WHAT YOU HAVE TO DO:
Read through the entries below and return each line with the word "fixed".

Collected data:
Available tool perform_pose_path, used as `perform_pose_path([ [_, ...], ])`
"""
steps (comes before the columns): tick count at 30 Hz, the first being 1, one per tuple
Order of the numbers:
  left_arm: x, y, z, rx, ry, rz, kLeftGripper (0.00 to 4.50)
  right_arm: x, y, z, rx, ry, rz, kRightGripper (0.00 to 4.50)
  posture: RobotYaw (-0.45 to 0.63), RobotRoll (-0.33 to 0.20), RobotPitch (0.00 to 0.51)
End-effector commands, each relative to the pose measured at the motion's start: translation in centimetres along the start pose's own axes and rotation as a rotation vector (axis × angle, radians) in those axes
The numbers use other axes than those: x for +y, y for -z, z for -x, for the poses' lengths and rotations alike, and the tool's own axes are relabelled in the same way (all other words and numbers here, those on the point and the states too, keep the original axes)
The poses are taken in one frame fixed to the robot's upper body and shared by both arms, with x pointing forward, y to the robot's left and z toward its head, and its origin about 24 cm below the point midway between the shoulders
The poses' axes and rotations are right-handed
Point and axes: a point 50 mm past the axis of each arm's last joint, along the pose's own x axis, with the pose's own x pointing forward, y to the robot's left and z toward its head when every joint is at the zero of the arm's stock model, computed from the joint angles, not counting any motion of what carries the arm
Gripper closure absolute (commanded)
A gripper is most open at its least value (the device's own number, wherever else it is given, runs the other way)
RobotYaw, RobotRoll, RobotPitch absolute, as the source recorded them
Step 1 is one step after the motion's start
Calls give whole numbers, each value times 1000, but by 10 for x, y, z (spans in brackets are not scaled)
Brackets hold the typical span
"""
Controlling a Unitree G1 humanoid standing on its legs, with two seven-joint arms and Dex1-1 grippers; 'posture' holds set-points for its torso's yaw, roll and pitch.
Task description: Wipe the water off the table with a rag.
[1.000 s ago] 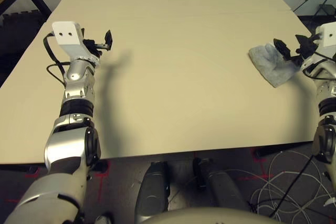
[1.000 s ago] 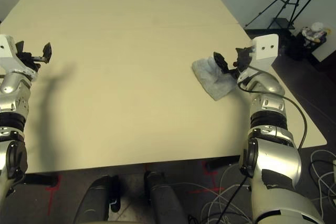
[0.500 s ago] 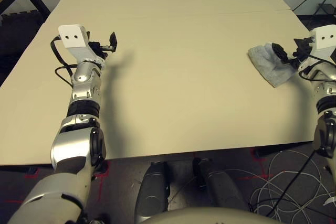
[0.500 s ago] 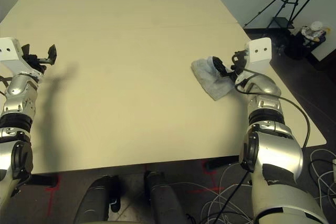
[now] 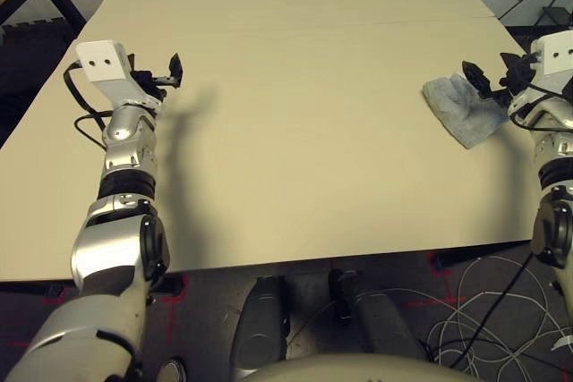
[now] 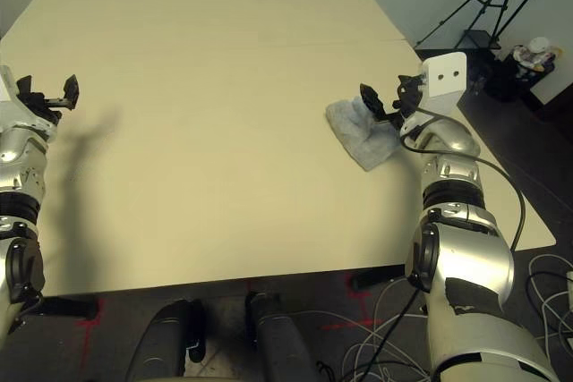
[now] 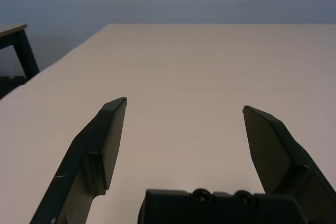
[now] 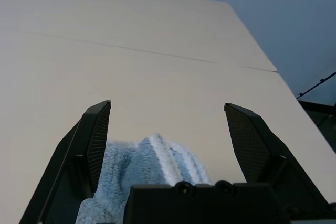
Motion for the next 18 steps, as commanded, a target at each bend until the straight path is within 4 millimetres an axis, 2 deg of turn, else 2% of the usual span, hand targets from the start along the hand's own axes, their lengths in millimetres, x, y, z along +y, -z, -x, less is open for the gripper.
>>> perform_pose_path([
  [1,8,-6,-1,-7,-21,3,0,8,-6,-8,-13,-32,-10,39,103,0,237],
  [6,8,-15,-4,-23,-13,-27,0,5,-4,-9,3,16,-43,39,120,0,244],
  [10,3,-21,-8,-30,3,-41,0,-12,-3,0,0,134,-68,39,104,0,248],
  [18,-15,-19,-14,-16,42,-8,0,-37,-2,19,18,236,-52,39,36,0,217],
])
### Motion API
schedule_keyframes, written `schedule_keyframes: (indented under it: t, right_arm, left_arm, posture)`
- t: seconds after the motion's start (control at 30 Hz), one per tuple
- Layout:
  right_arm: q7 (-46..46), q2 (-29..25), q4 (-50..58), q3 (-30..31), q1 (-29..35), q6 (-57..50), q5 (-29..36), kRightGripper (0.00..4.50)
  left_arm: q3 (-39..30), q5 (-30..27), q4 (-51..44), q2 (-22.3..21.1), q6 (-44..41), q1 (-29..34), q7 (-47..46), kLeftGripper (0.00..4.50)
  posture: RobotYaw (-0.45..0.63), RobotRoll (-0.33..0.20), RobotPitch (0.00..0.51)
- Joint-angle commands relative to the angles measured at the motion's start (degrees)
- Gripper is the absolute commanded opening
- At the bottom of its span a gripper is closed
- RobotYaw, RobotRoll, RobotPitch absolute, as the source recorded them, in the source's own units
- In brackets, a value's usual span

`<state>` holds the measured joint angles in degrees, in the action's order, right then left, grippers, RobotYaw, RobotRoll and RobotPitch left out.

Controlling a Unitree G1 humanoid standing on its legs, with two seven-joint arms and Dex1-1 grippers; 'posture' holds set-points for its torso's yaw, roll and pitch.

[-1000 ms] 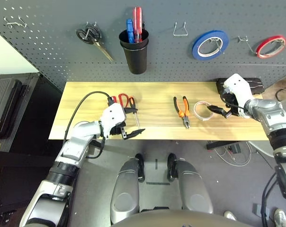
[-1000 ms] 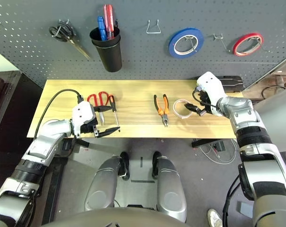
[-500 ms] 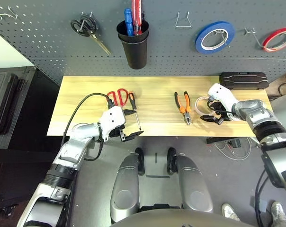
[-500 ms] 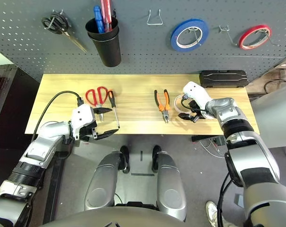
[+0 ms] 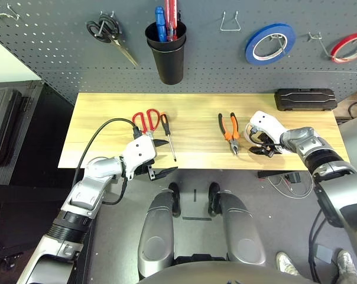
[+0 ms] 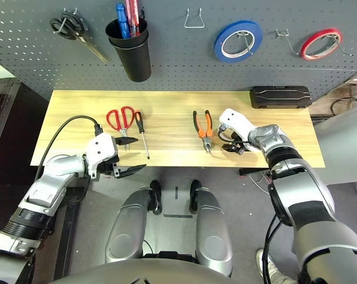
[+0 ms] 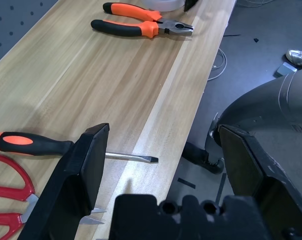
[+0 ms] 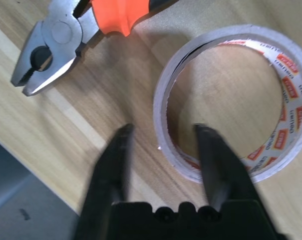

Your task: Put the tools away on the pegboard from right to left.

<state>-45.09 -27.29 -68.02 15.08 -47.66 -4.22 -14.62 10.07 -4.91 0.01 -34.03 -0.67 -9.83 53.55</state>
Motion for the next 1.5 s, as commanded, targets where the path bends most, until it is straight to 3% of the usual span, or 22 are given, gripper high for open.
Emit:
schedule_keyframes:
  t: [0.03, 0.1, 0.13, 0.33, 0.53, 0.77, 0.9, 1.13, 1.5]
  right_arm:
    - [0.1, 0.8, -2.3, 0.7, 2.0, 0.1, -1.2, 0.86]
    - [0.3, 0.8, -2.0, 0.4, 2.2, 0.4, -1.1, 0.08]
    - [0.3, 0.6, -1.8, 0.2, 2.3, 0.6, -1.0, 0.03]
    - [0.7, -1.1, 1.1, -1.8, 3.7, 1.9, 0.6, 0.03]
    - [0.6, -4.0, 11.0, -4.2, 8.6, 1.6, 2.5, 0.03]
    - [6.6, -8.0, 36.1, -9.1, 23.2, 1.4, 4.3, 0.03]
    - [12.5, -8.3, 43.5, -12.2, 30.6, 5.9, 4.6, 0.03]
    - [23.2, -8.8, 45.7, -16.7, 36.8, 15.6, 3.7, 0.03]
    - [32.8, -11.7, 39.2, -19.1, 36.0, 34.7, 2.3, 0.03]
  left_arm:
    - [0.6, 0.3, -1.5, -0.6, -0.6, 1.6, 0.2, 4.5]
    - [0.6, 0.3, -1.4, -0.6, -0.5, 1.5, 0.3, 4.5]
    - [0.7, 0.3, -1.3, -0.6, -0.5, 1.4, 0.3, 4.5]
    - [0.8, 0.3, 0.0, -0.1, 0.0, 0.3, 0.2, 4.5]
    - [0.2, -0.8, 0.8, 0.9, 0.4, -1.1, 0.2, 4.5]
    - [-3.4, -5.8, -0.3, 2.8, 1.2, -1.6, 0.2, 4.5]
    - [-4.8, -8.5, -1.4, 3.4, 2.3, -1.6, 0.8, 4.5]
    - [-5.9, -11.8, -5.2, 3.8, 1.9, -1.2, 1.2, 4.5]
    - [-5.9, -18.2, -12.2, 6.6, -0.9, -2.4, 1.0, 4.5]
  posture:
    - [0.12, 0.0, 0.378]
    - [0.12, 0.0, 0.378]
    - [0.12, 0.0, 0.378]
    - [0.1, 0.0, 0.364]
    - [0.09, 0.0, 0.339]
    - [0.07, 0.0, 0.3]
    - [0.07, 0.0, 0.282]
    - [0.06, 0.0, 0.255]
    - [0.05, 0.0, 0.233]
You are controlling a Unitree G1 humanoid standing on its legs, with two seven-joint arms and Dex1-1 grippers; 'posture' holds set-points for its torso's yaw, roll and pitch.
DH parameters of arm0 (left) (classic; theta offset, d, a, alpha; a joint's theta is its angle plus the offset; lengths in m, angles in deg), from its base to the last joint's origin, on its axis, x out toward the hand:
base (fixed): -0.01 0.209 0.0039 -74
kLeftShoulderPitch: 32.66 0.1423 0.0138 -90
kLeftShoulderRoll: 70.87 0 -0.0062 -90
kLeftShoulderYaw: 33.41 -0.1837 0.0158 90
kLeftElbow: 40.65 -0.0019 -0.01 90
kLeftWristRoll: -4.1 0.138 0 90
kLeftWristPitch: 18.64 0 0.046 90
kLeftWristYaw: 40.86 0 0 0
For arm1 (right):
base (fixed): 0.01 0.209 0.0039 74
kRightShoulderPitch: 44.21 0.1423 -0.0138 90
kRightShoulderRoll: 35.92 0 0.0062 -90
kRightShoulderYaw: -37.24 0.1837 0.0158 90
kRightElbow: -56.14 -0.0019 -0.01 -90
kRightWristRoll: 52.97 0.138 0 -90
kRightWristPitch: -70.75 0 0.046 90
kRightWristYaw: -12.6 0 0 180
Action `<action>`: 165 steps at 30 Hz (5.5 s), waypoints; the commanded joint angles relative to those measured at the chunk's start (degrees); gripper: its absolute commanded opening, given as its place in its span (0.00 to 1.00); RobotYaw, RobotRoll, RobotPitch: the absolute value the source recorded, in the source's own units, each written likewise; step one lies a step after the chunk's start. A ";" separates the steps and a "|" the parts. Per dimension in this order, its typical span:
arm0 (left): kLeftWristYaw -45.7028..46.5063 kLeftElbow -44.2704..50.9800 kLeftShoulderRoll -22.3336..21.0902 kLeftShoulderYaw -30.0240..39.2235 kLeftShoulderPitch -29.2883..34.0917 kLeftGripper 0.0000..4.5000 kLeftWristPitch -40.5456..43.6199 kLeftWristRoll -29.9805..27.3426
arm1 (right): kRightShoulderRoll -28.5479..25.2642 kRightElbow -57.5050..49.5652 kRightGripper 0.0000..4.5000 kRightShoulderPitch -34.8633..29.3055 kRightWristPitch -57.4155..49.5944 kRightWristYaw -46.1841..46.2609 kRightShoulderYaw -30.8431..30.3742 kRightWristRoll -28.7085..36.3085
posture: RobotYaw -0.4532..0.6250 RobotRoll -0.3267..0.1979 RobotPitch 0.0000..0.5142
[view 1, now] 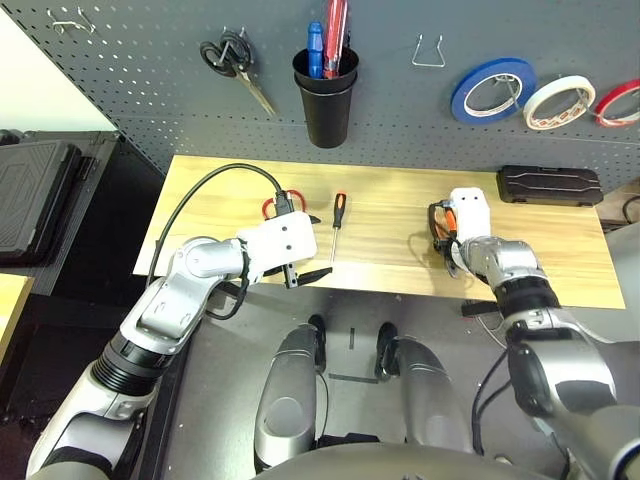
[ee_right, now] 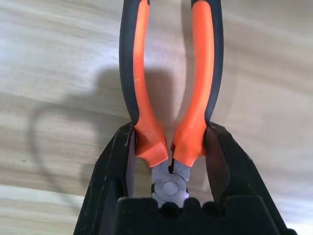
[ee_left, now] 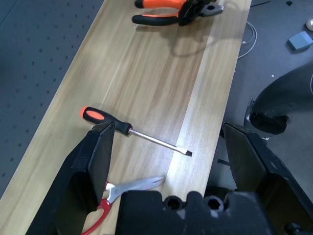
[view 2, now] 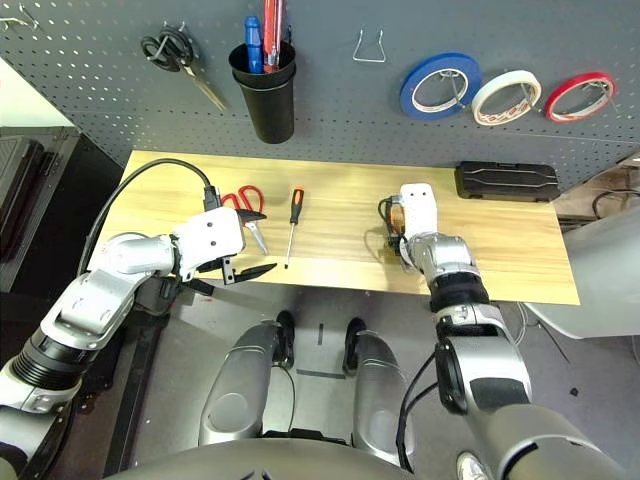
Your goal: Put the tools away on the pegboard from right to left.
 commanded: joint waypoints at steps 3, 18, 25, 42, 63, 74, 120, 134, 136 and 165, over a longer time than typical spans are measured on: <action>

PROBLEM SOLUTION:
The poses are taken in one frame fixed to the robot's upper body and shared by both arms, with x pointing forward, y to the robot's left and z toward its head, and its origin about 24 cm below the point midway between the shoulders
base (fixed): -0.01 0.209 0.0039 -74
base (fixed): 0.01 0.209 0.0039 74

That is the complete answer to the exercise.